:: EXERCISE ::
Among the lines below, copy each one in which "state" appears.

# # # # #

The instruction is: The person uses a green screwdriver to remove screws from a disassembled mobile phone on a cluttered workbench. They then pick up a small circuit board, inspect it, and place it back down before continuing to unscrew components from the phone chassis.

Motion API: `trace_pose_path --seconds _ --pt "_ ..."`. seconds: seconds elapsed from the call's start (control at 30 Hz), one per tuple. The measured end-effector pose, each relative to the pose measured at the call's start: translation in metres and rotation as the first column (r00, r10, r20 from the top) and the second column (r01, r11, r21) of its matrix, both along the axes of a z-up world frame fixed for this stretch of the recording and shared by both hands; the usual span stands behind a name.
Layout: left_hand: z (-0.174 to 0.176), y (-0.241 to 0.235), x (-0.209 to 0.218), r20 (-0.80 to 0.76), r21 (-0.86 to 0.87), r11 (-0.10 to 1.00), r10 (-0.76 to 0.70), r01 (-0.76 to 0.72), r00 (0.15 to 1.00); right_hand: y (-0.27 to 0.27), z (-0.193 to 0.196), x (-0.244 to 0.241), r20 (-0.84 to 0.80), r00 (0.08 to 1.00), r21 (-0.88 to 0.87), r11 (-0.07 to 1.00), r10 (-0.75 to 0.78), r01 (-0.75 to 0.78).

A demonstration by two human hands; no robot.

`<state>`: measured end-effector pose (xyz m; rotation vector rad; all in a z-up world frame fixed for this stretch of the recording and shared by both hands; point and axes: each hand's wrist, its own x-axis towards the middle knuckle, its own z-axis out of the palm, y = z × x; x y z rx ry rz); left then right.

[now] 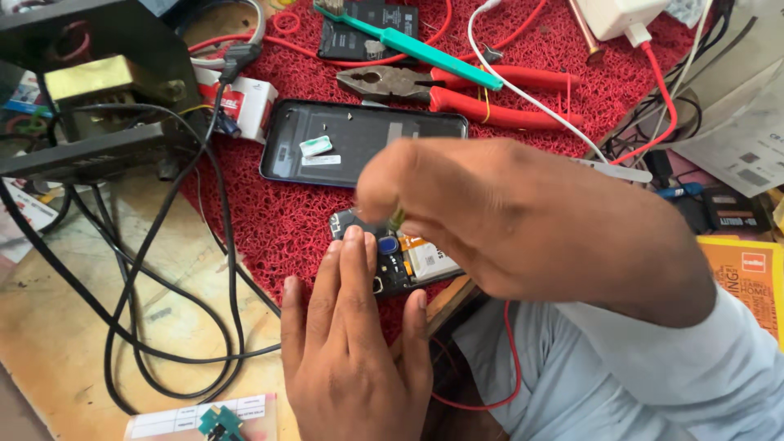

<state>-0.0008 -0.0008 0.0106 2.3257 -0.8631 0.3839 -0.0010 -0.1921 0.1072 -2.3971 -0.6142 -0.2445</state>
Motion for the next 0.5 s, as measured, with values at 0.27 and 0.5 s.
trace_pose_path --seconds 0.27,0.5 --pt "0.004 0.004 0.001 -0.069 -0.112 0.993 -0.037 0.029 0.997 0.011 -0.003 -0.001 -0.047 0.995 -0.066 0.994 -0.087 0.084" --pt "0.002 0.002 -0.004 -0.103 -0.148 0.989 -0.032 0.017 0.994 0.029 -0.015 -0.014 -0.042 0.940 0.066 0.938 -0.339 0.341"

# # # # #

:: ANSWER TO THE PROBLEM ::
`<state>`: measured end-effector pose (xyz m; rotation vector rad; all in a z-up world frame fixed for this stretch of the recording and shared by both hands; point and axes: each hand's wrist, its own x-axis towards the middle knuckle, its own z-axis out of the palm, y = z × x; x y z rx ry rz); left then right.
<state>-0.0008 -0.0008 0.0106 2.3257 -0.8631 0.3839 -0.0010 -0.1921 0.1072 -2.3971 -0.6142 -0.2445</state>

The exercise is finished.